Abdus-Salaam’s fully clothed body was found floating by the shore near Harlem around 1:45 p.m. EDT. The New York Police Department said there were no obvious signs of trauma or injuries thus indicating there may not be any foul play.
She was reported to be missing Tuesday morning by her husband who was brought to the scene to identify the body. The paramedics declared her dead at 2 p.m. EDT, however, the cause of death is yet to be determined, New York Times reported.
Since 2013, the 65-year-old Manhattan resident had been serving among the seven judges at the State Court of Appeals. She was the first African-American woman to do so. She was also the first Muslim female judge. She had been elected to the Supreme Court of the State of New York in 1993 and remained there till 2009. She was appointed to the State Court of Appeals by Gov. Andrew Cuomo.
Cuomo released a statement Wednesday calling her a "pioneer" and a "force for good whose legacy will be felt for years to come."
"I was proud to appoint her to the state’s highest court and am deeply saddened by her passing," Cuomo said.
When Cuomo nominated her to the highest court in 2013, he had praised her “working-class roots” and her “deep understanding of the everyday issues facing New Yorkers.”
“Being a judge is an honor and involves tremendous responsibility to the litigants and to society,” Abdus-Salaam had said prior to her unanimous approval, according to New York Daily News.

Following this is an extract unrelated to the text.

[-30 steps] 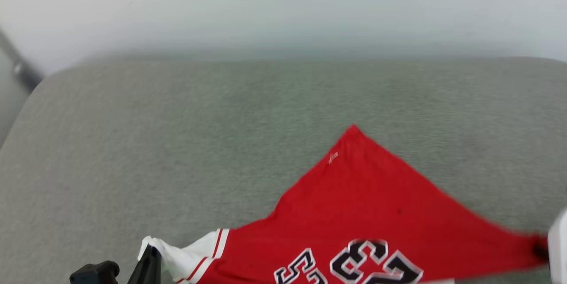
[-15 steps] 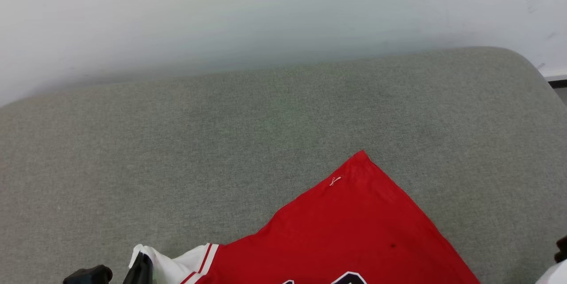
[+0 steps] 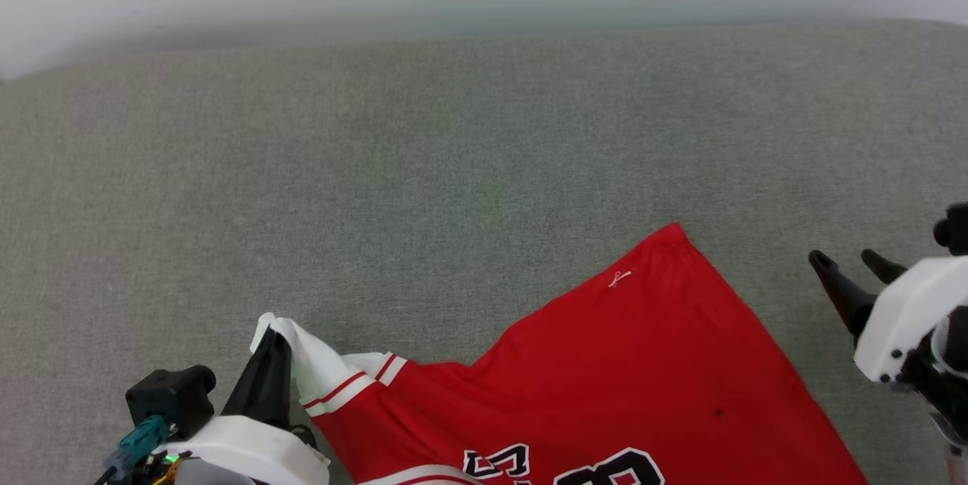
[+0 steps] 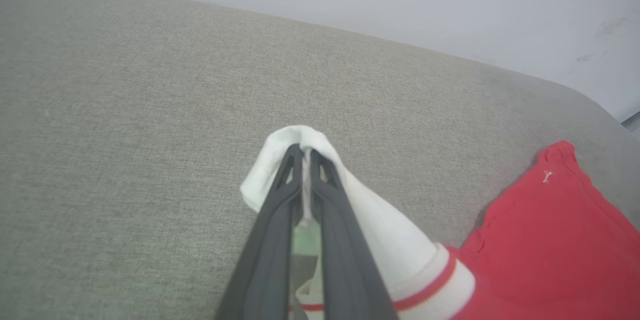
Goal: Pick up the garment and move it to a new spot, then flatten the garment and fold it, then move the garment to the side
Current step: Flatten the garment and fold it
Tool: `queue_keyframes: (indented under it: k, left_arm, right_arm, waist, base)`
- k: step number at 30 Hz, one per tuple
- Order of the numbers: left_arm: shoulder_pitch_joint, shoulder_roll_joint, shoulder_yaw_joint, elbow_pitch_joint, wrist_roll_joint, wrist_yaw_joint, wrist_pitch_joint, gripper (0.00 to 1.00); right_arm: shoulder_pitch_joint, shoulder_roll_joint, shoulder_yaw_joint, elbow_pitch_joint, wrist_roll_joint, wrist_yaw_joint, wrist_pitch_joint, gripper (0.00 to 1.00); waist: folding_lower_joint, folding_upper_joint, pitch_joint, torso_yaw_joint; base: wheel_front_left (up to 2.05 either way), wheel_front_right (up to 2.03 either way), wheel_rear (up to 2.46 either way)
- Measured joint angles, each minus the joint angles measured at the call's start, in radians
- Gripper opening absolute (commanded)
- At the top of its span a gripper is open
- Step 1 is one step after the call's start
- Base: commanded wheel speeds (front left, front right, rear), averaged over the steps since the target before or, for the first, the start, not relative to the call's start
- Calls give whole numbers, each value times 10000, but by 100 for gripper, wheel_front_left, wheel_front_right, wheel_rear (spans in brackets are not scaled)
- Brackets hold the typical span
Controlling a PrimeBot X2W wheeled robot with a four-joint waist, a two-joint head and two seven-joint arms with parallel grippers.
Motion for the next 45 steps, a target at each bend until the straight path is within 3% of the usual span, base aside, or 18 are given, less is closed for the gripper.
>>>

Abdus-Salaam completed her graduation from Barnard College and received her J.D. from the Columbia University School of Law, where she had been a classmate of former U.S. Attorney General Eric Holder.
“Sheila could boogie, but there was a seriousness about her, a strong sense of purpose at a relatively young age,” Holder said during her swearing-in ceremony. “She never forgot where she came from.”
Some of her colleagues also mourned her death.
“The New York Court of Appeals was saddened to learn today of the passing of Judge Sheila Abdus-Salaam, a most beloved colleague since she joined the Court in May 2013,” Chief Judge Janet DiFiore said on behalf of the New York Court of Appeals.
“She was a conscientious, thoughtful judge who never lost her humility. This is an unspeakable tragedy,” the city's Corporation Counsel Zachary Carter told the Daily News.